Selain itu, kata Hasto, tim juga menemukan dugaan adanya penghuni yang meninggal karena dianiaya di sel tersebut. "Pada tubuh korban ditemukan bekas luka penganiayaan," ujarnya. Peristiwa ini terjadi pada 2019 silam.
Hasto menambahkan, tim LPSK juga mendapatkan kesaksian bahwa para tahanan di sana diharuskan membuat surat pernyataan sebelum dipenjarakan. "Dalam surat pernyataan tersebut tertulis klausul bahwa keluarga tidak akan menggugat jika terjadi sesuatu terhadap korban di dalam sel tersebut, misalnya sakit atau meninggal dunia," ujar Hasto.
Adapun dua sel ilegal di kediaman Terbit itu, kata Hasto, tak memenuhi standar sebagai tempat rehabilitasi pengguna narkoba. Selain itu, sel tersebut tak hanya diisi pecandu narkoba, tapi juga remaja yang suka berjudi dan 'main perempuan'.

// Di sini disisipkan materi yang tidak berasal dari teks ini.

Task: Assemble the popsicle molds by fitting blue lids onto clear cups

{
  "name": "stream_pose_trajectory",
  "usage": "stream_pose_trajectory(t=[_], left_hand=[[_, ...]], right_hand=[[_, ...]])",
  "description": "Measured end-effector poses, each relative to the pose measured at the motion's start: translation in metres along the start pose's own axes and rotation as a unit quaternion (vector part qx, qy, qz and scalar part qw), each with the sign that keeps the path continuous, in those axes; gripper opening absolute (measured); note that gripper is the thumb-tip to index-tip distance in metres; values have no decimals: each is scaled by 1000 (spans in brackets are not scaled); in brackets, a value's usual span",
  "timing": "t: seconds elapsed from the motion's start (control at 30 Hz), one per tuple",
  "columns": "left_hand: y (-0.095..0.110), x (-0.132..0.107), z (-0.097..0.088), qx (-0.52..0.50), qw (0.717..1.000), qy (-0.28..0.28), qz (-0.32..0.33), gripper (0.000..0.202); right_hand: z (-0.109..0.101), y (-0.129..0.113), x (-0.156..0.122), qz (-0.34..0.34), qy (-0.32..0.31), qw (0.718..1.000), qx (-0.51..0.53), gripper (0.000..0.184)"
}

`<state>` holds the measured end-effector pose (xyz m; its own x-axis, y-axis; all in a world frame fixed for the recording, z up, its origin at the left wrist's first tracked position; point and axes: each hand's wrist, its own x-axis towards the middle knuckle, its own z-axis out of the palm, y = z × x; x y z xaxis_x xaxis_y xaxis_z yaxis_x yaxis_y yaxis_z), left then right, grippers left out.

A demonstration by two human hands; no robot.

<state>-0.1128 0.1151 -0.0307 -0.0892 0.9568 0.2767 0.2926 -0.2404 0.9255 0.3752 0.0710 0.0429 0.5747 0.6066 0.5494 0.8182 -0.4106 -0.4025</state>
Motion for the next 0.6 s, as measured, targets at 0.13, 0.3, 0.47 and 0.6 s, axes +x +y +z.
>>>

Selama di kediaman Terbit, para korban diperkerjakan untuk mengolah sawit. "Para penghuni itu diperkerjakan tanpa dibayar di pabrik milik bupati nonaktif," ujarnya.
Hasto menyebut, tim LPSK telah memberikan informasi terkait temuan-temuan tersebut kepada Kapolda Sumatera Utara. Tim yang dipimpin Wakil Ketua LPSK Edwin Partogi Pasaribu menemui langsung Kapolda Sumut di Medan pada Jumat (28/1/2022).
Tim LPSK diketahui bertolak dari Jakarta ke kediaman Terbit Rencana di Desa Raja Tengah, Kecamatan Kuala, Kabupaten Langkat pada Kamis (27/1/2022). Di sana, tim mengunjungi dua sel ilegal di kediaman Terbit, mewawancarai tiga orang korban serta keluarganya, dan mengunjungi pabrik pengolahan sawit tempat para korban diperkerjakan.
Jauh sebelum kasus dugaan perbudakan ini terungkap, Terbit Rencana sempat memberikan penjelasan bahwa sel di rumahnya digunakan untuk menampung pengguna narkoba. Hal ini disampaikan Terbit dalam sebuah video di akun YouTube istrinya, Tiorita Rencana, pada 27 Maret 2021.
"Jadi ini bukan tempat rehabilitasi, ini adalah tempat pembinaan yang selama ini saya buat untuk membina masyarakat yang menyalahgunakan narkoba," ujar Terbit.
Terbit mengatakan, 'pembinaan' pecandu narkoba di sel tersebut sudah dilakukan selama 10 tahun terakhir. Dia bilang, sudah ada 2 ribu - 3 ribu orang yang pernah 'dibina' di sana.